Laura Ashley Samuels is an American actress. She is best known for playing Courtney on Awkward, Beth on Modern Family and Pfeiffer on Lopez.

Samuels has also appeared in films such as The Final (2010), In Time (2011), Dumbbells (2014), and Walk of Fame (2017).

==Career==
Samuels began her acting career in 2010 with the role, Kelli in the horror film, The Final. She followed with guest appearances on American teen sitcoms, True Jackson, VP and Wizards of Waverly Place. In 2011, she starred in the action thriller film, In Time alongside Justin Timberlake, Amanda Seyfried and Olivia Wilde, as Sagita and also guest starred in the teen drama, 90210.

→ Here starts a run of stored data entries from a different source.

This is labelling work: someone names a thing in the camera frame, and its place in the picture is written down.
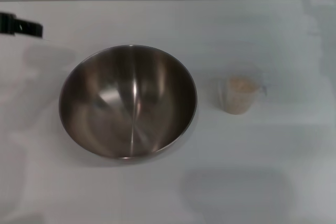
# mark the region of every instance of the mixing bowl
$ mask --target mixing bowl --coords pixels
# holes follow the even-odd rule
[[[109,158],[155,154],[190,125],[197,106],[193,78],[159,49],[127,45],[81,62],[59,99],[62,124],[86,150]]]

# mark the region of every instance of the black strap
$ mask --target black strap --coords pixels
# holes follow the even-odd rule
[[[43,26],[39,23],[17,19],[14,14],[0,13],[0,34],[26,34],[42,38]]]

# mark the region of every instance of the white table
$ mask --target white table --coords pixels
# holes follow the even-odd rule
[[[0,223],[335,223],[335,0],[25,2],[0,10],[45,29],[45,40],[0,37]],[[198,91],[181,143],[127,166],[79,147],[58,117],[69,71],[121,44],[174,55]],[[232,60],[261,67],[270,84],[242,116],[214,98]]]

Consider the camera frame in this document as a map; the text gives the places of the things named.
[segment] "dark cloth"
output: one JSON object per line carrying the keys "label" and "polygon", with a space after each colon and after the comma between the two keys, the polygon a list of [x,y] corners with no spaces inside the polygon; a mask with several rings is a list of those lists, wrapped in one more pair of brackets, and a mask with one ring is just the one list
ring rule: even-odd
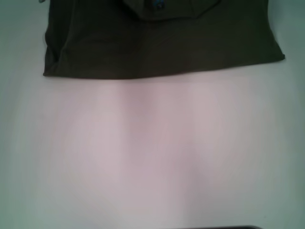
{"label": "dark cloth", "polygon": [[269,26],[268,0],[207,2],[198,15],[143,20],[123,0],[51,0],[44,75],[134,79],[285,58]]}

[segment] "folded garment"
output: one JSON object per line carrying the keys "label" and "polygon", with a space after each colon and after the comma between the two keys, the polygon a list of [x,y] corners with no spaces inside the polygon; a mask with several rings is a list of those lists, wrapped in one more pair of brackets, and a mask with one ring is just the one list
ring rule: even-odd
{"label": "folded garment", "polygon": [[51,0],[45,76],[135,79],[285,58],[268,0]]}

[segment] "white backdrop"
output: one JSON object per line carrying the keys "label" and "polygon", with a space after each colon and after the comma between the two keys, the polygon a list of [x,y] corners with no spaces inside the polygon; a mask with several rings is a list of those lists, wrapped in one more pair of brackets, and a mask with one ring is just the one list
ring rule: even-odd
{"label": "white backdrop", "polygon": [[305,228],[305,3],[287,60],[132,81],[42,76],[48,5],[0,0],[0,228]]}

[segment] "white surface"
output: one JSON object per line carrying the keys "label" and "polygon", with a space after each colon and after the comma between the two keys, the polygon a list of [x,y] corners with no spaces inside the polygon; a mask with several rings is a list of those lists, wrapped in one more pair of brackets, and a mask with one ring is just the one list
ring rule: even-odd
{"label": "white surface", "polygon": [[0,1],[0,228],[305,228],[305,14],[284,62],[136,81],[45,78],[48,3]]}

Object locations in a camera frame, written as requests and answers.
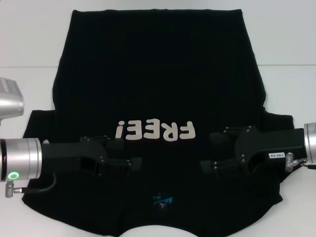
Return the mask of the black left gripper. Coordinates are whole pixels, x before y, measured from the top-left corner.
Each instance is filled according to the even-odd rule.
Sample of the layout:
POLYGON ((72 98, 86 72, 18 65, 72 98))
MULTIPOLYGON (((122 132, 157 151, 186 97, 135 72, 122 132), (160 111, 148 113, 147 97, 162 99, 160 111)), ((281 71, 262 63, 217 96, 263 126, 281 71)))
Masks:
POLYGON ((140 171, 143 159, 111 159, 107 150, 122 150, 122 139, 111 139, 106 135, 83 136, 78 142, 42 143, 41 174, 88 171, 94 175, 104 176, 110 172, 130 176, 140 171))

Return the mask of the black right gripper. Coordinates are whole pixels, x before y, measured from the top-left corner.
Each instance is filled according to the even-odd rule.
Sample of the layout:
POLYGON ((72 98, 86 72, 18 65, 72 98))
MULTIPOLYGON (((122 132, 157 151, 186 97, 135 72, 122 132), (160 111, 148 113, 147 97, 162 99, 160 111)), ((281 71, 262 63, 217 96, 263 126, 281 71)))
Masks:
POLYGON ((201 160, 200 168, 205 174, 215 177, 232 177, 253 171, 256 166, 278 160, 284 162, 287 172, 306 162, 304 130, 290 129, 260 132, 251 125, 245 127, 226 127, 223 131, 209 134, 211 143, 235 143, 236 159, 201 160))

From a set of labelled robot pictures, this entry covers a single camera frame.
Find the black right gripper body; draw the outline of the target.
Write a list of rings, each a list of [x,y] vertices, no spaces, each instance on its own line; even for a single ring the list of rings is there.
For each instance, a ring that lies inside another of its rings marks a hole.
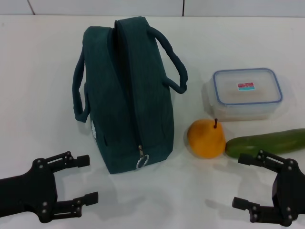
[[[286,159],[277,171],[273,183],[273,204],[282,226],[290,226],[305,213],[305,175],[293,159]]]

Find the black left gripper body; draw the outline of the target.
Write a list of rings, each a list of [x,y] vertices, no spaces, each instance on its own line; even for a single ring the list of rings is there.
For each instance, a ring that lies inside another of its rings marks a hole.
[[[57,202],[55,177],[48,160],[35,159],[23,175],[0,180],[0,214],[48,214]]]

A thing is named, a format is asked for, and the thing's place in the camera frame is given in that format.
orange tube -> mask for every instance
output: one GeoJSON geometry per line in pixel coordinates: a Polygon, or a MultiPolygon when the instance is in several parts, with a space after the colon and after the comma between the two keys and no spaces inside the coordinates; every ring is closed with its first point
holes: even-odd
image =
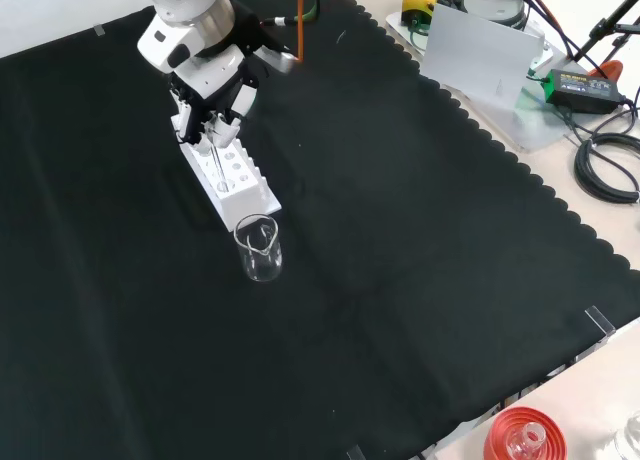
{"type": "Polygon", "coordinates": [[[304,0],[298,0],[298,60],[304,59],[304,24],[302,16],[304,15],[304,0]]]}

black tablecloth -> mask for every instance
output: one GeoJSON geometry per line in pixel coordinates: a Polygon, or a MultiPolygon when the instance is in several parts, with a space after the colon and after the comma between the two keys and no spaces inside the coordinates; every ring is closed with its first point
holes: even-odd
{"type": "Polygon", "coordinates": [[[3,458],[400,460],[595,342],[585,308],[640,314],[628,262],[350,0],[256,70],[285,267],[249,282],[137,52],[152,14],[0,62],[3,458]]]}

yellow object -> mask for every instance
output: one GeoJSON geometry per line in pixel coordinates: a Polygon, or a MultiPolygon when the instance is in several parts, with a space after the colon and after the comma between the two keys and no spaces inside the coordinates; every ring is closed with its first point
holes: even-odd
{"type": "Polygon", "coordinates": [[[409,28],[430,25],[437,0],[402,0],[402,24],[409,28]]]}

glass beaker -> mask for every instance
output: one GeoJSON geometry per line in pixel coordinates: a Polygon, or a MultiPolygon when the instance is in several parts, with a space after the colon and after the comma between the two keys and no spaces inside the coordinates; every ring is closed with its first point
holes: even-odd
{"type": "Polygon", "coordinates": [[[233,236],[238,244],[242,267],[256,282],[270,282],[282,271],[282,249],[278,224],[268,215],[249,215],[236,225],[233,236]]]}
{"type": "Polygon", "coordinates": [[[512,460],[538,460],[544,452],[547,432],[539,423],[530,422],[507,438],[507,453],[512,460]]]}
{"type": "Polygon", "coordinates": [[[621,459],[640,459],[640,412],[634,413],[627,425],[616,433],[613,443],[621,459]]]}

black cable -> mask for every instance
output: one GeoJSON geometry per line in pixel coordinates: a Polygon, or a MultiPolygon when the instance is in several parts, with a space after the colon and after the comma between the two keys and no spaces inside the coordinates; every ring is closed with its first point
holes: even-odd
{"type": "Polygon", "coordinates": [[[546,21],[549,25],[553,27],[553,29],[556,32],[558,32],[558,34],[560,35],[560,38],[562,39],[562,43],[564,44],[564,47],[567,51],[567,57],[573,60],[573,51],[569,46],[568,37],[565,35],[564,31],[562,30],[562,27],[560,27],[560,24],[555,19],[551,11],[544,4],[544,2],[542,2],[542,0],[524,0],[524,1],[527,4],[529,4],[529,7],[534,5],[534,10],[538,13],[538,15],[540,15],[544,19],[544,21],[546,21]]]}
{"type": "Polygon", "coordinates": [[[548,78],[536,78],[536,77],[532,77],[531,75],[527,75],[527,78],[529,80],[532,80],[532,81],[538,82],[538,83],[549,83],[549,79],[548,78]]]}
{"type": "Polygon", "coordinates": [[[636,93],[636,101],[632,102],[629,99],[625,99],[624,104],[627,105],[628,110],[617,113],[606,121],[602,122],[593,131],[590,131],[580,125],[578,125],[572,118],[572,112],[569,115],[560,112],[565,123],[571,128],[575,136],[580,140],[581,145],[578,147],[576,158],[574,162],[574,174],[578,185],[590,195],[609,203],[616,204],[632,204],[640,203],[640,185],[636,178],[626,168],[617,162],[614,162],[610,158],[602,155],[596,151],[596,148],[602,145],[612,145],[635,151],[640,154],[640,139],[628,135],[628,133],[634,128],[636,118],[638,116],[637,99],[640,97],[640,88],[636,93]],[[621,133],[600,133],[604,127],[609,125],[614,120],[621,118],[624,115],[630,114],[631,121],[629,126],[621,133]],[[578,129],[589,133],[591,136],[588,140],[584,140],[578,129]],[[607,185],[595,172],[593,165],[591,164],[591,155],[595,155],[601,160],[609,163],[613,167],[622,172],[632,183],[634,191],[624,191],[607,185]]]}
{"type": "MultiPolygon", "coordinates": [[[[564,33],[564,31],[560,28],[560,26],[556,22],[554,22],[551,18],[549,18],[549,16],[547,14],[545,14],[542,11],[542,9],[533,0],[524,0],[524,1],[527,2],[529,4],[529,6],[531,8],[533,8],[534,11],[537,12],[538,15],[540,15],[545,22],[547,22],[549,25],[551,25],[551,27],[556,32],[558,32],[558,35],[560,35],[560,38],[562,39],[562,42],[565,44],[565,47],[567,48],[567,55],[569,56],[569,58],[571,60],[573,60],[573,58],[574,58],[573,51],[571,50],[569,45],[575,47],[578,50],[580,50],[580,47],[573,40],[571,40],[564,33]]],[[[602,75],[603,78],[609,78],[609,77],[607,77],[607,74],[602,70],[602,68],[600,68],[600,65],[598,65],[596,62],[594,62],[593,59],[591,59],[591,57],[589,57],[587,55],[583,55],[583,56],[584,56],[584,58],[587,59],[587,61],[589,61],[589,63],[591,63],[595,67],[595,69],[598,71],[598,73],[600,75],[602,75]]]]}
{"type": "Polygon", "coordinates": [[[638,181],[627,169],[594,150],[596,147],[602,145],[616,145],[631,149],[640,154],[640,140],[632,137],[631,135],[625,135],[622,133],[602,133],[600,135],[596,135],[589,141],[584,142],[580,145],[580,148],[578,148],[578,153],[576,154],[576,160],[574,163],[574,173],[578,184],[587,193],[605,202],[617,204],[637,203],[640,201],[640,185],[638,185],[638,181]],[[627,192],[624,190],[618,190],[617,188],[610,187],[604,183],[591,165],[590,155],[592,153],[624,173],[625,176],[631,180],[634,191],[627,192]]]}

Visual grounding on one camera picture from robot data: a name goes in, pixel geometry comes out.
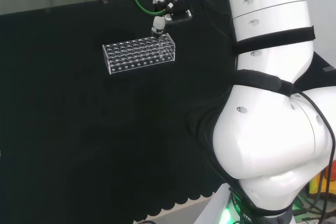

In 2012, Samuels starred in three episodes of Awkward. as high school freshman, Courtney. She also starred in the comedy film, Dumbbells as Candy, and had a guest appearance in an episode of Raising Hope as Abigail.

In 2015, Samuels starred in five episodes of Modern Family as Beth, U.S. Coast Guard and ex-fiancée of Andy Bailey, played by Adam DeVine. In 2017, she had a lead role in the comedy film, Walk of Fame with Scott Eastwood and Cory Hardrict as ex-flight attendant, Nikki. She also starred in six episodes of Lopez as Olly's younger sister, Pfeiffer, and starred in an episode of Workaholics.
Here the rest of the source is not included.